You can create your own reference data for conducting GAUSS test if you are not using any of the standard tests included in GAUSS. To create a compatible Vh dataset follow these steps:

  • You need the individual level genotype files and an annotation file. In absence of individual level genotypes, an acceptable set of GWAS variants can be obtained from the 1000 Genomes genotypes obtained via the FUSION or LDSCore packages wget https://data.broadinstitute.org/alkesgroup/FUSION/LDREF.tar.bz2

  • The annotation file would contain information on the assignment of variants to genes. The format needs to be compatible with the gene-based test software you are going to use.

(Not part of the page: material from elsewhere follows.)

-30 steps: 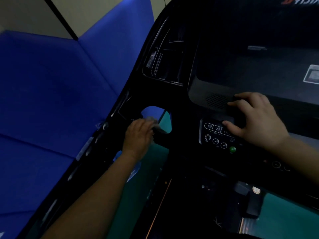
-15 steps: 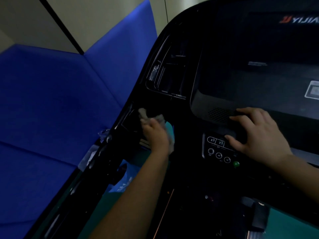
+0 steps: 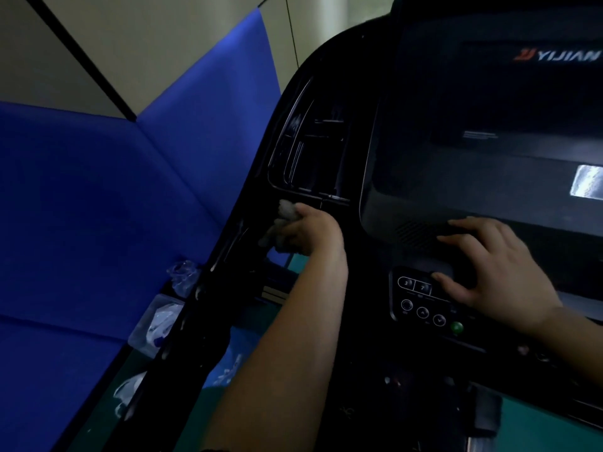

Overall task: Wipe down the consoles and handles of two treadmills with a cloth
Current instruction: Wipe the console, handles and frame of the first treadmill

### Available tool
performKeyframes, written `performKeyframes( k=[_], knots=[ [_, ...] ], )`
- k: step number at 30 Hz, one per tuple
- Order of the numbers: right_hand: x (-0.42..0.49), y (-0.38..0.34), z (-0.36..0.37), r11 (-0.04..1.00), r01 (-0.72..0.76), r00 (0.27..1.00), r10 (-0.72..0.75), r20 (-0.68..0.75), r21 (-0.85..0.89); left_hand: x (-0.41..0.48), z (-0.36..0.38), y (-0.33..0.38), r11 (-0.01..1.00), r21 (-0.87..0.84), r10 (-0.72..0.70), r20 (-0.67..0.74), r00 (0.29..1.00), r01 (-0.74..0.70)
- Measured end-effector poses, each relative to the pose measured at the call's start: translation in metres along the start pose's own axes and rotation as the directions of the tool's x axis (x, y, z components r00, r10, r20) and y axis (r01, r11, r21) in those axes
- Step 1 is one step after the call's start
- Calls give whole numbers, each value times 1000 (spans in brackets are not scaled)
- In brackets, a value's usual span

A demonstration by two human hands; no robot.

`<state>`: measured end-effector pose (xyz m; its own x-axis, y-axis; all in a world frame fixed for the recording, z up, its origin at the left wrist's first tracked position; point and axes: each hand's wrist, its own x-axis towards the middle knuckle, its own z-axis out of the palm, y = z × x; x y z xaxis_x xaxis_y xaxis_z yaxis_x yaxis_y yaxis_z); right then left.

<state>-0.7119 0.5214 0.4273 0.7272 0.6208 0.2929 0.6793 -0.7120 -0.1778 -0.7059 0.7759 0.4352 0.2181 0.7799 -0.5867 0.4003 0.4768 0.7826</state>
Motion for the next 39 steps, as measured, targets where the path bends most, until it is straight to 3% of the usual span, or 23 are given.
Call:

  • Independently generate a null phenotype from N(0,1) without any variant effects.

  • Perform gene-based test using the test/software of your choice, annotation files and individual level genotype data and simulated phenotype data.

  • Record the p-values of the genes and convert them to z-values.

  • Repeat this step multiple times (100 or 500 or 1000) and obtain a matrix of z-values with dimensions RxG where R is the number of repeatations (= 100/500/1000 or others as specified) and G is the number of genes. Store this matrix and use this as input with option pv.null.wt1 in GAUSS_All(.)

An example workflow to create TWAS-FUSION reference Vh for a particular tissue:

Update Log

  • 06/13/2021: Bugs in options and parallel job creation fixed
  • 01/04/2021: README updated
  • 12/16/2020: TWAS-FUSION reference panel added
  • 07/06/2020: GAUSS published as a R-package along with detailed documentations and utility function.